**What is being asked:** Below are records; the lines starting at the one with "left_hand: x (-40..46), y" and ending at the one with "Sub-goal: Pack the" must be reproduced exactly, both included. Pictures must not appear.

(Entries shown begins)

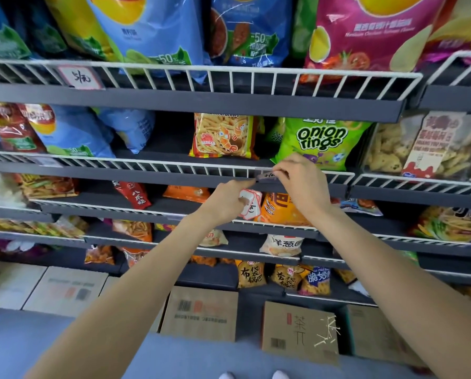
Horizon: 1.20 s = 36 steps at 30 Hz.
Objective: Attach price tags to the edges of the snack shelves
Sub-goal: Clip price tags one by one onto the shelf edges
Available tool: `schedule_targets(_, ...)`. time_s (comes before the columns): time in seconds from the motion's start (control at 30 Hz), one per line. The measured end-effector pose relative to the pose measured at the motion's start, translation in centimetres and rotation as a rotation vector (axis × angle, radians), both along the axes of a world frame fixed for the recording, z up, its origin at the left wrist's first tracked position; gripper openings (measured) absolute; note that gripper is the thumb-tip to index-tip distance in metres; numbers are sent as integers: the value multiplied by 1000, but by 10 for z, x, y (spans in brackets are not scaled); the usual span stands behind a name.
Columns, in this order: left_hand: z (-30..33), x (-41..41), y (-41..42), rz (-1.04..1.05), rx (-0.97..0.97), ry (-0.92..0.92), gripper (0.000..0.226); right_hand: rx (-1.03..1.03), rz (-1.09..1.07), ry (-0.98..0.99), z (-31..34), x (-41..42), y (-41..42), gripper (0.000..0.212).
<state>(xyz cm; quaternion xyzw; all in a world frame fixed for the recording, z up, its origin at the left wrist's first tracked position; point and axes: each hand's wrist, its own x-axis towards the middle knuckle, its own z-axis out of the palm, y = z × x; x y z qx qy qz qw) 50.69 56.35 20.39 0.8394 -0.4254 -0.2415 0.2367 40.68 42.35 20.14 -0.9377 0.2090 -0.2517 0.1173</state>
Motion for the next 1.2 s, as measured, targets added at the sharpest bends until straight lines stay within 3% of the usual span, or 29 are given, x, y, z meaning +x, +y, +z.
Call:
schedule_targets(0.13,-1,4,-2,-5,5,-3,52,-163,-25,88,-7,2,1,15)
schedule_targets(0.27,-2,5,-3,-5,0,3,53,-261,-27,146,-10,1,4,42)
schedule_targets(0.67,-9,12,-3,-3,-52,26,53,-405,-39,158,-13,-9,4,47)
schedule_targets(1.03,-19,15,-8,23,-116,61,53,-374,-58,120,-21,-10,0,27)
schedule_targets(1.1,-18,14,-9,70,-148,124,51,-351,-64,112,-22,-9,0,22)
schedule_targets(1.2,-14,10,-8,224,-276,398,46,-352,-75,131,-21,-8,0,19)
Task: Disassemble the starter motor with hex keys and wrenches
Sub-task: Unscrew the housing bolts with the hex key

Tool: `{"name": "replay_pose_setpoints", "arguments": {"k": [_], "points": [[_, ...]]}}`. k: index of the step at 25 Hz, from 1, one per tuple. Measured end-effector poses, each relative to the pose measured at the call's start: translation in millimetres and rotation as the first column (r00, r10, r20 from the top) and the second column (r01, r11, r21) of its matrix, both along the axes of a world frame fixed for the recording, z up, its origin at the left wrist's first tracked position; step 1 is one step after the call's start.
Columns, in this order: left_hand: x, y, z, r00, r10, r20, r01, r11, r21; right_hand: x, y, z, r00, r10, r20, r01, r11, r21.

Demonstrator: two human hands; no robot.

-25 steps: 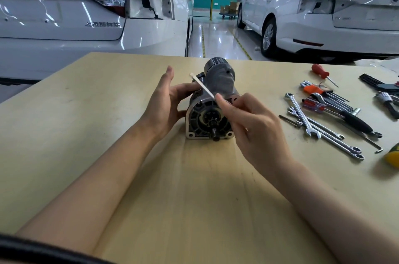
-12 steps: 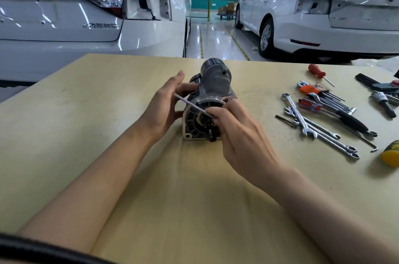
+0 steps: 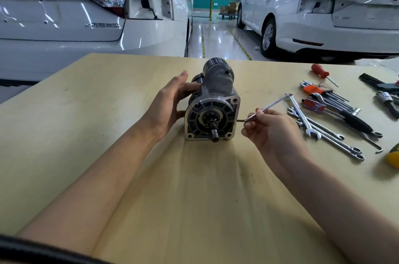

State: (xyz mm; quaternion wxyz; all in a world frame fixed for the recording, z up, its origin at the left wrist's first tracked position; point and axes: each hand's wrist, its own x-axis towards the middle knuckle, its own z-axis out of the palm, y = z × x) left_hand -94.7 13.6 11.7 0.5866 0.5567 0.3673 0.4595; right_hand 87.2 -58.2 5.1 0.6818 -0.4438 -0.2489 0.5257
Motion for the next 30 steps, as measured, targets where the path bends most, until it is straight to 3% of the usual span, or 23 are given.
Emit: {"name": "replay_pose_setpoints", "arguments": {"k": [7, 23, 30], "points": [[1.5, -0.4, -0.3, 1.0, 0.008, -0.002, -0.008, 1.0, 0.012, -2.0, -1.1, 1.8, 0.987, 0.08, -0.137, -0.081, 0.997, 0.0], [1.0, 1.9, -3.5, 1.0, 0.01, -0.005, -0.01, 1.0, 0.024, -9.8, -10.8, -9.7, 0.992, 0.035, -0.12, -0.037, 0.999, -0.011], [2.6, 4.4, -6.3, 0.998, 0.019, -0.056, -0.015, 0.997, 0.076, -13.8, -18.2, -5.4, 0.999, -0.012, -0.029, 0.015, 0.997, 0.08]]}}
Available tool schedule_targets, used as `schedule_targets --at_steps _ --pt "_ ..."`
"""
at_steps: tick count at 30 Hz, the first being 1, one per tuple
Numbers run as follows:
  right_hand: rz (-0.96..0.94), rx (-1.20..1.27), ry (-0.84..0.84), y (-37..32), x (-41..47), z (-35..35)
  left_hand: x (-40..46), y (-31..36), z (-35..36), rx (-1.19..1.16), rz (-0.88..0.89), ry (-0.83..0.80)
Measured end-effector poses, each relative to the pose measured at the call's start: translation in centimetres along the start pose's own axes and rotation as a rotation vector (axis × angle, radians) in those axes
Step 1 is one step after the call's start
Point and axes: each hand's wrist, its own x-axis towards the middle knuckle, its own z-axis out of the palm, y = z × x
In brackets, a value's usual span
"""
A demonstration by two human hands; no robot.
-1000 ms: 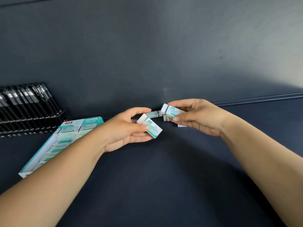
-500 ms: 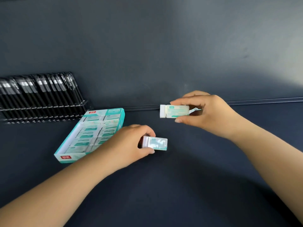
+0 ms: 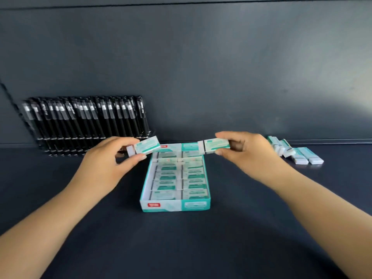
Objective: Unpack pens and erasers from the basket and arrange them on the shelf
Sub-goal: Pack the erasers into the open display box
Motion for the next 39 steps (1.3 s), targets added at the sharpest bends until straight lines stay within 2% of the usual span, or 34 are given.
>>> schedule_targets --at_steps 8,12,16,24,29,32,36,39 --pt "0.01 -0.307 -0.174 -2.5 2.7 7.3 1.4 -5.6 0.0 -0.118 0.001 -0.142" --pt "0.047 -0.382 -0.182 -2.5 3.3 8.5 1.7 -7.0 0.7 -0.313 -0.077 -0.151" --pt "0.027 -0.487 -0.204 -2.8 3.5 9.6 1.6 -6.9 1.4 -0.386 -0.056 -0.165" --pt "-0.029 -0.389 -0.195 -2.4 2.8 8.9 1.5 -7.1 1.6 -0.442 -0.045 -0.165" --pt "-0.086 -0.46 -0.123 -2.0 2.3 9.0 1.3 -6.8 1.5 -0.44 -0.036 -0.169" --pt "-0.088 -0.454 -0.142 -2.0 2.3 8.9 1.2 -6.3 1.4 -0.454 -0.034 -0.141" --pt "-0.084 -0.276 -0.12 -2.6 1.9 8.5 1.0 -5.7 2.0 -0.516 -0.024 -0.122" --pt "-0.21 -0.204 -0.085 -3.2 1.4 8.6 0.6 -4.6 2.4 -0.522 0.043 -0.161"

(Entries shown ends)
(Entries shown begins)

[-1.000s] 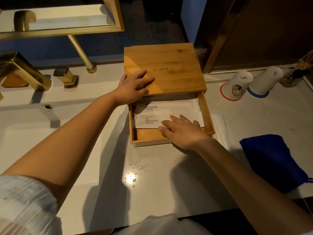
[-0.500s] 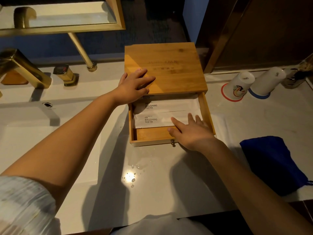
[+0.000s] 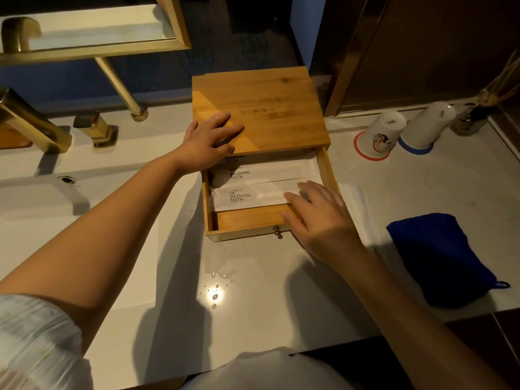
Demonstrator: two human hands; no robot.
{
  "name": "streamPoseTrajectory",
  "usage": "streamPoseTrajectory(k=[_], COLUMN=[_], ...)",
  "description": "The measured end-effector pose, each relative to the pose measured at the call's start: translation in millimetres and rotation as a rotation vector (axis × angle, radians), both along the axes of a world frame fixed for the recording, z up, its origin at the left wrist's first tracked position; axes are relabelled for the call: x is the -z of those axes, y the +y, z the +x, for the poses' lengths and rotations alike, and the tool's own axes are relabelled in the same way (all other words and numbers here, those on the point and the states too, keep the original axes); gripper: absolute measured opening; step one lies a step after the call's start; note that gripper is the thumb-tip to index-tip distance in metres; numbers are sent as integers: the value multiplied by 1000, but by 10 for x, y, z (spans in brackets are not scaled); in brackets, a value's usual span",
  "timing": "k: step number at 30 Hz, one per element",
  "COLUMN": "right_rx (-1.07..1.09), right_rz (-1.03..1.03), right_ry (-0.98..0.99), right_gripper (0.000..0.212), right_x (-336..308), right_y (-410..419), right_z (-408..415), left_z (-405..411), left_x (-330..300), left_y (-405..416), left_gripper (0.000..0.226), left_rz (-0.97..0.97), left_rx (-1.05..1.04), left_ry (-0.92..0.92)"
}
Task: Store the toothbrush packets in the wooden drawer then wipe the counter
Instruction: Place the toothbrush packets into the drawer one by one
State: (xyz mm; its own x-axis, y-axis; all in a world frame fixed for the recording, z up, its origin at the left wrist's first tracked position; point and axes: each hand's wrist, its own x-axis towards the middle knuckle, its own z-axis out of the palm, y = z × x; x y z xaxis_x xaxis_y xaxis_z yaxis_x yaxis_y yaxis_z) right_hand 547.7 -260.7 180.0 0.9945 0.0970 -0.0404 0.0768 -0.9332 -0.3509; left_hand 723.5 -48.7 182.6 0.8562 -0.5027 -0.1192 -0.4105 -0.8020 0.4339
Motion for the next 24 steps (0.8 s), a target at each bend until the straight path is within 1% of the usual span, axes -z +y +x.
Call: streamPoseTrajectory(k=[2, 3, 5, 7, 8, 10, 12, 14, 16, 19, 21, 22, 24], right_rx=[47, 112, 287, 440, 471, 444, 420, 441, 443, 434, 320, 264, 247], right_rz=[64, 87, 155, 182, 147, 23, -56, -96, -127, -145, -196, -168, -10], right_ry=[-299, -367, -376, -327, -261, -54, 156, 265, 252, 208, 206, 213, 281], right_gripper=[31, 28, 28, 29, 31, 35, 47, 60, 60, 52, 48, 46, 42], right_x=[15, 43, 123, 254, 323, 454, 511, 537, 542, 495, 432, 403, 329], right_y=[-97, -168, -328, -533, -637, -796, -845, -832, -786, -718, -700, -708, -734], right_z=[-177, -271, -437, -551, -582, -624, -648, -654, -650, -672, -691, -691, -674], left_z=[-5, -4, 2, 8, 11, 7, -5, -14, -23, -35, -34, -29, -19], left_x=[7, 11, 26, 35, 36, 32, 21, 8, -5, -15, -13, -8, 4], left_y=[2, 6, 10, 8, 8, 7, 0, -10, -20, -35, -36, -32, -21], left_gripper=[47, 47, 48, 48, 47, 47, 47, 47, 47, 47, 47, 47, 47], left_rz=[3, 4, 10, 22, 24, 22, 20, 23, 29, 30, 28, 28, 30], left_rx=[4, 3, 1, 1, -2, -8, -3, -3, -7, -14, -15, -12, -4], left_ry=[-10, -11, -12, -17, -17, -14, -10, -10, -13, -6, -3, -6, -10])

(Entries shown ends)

**Expected output:**
  left_hand: x (-40..46), y (-31..36), z (-35..36), rx (-1.19..1.16), rz (-0.88..0.89), ry (-0.83..0.80)
Measured end-effector poses, each relative to the pose measured at the call's start: translation in centimetres along the start pose's own axes and rotation as a rotation vector (axis × angle, radians) in those axes
Step 1 is one step after the call's start
Point and axes: each hand's wrist, its own x-axis towards the middle knuckle, its own z-axis out of the palm, y = z × x
In brackets, a value's usual span
"""
A demonstration by two human hands; no robot.
-1000 ms: 
-500 ms: 
+0 ms: 
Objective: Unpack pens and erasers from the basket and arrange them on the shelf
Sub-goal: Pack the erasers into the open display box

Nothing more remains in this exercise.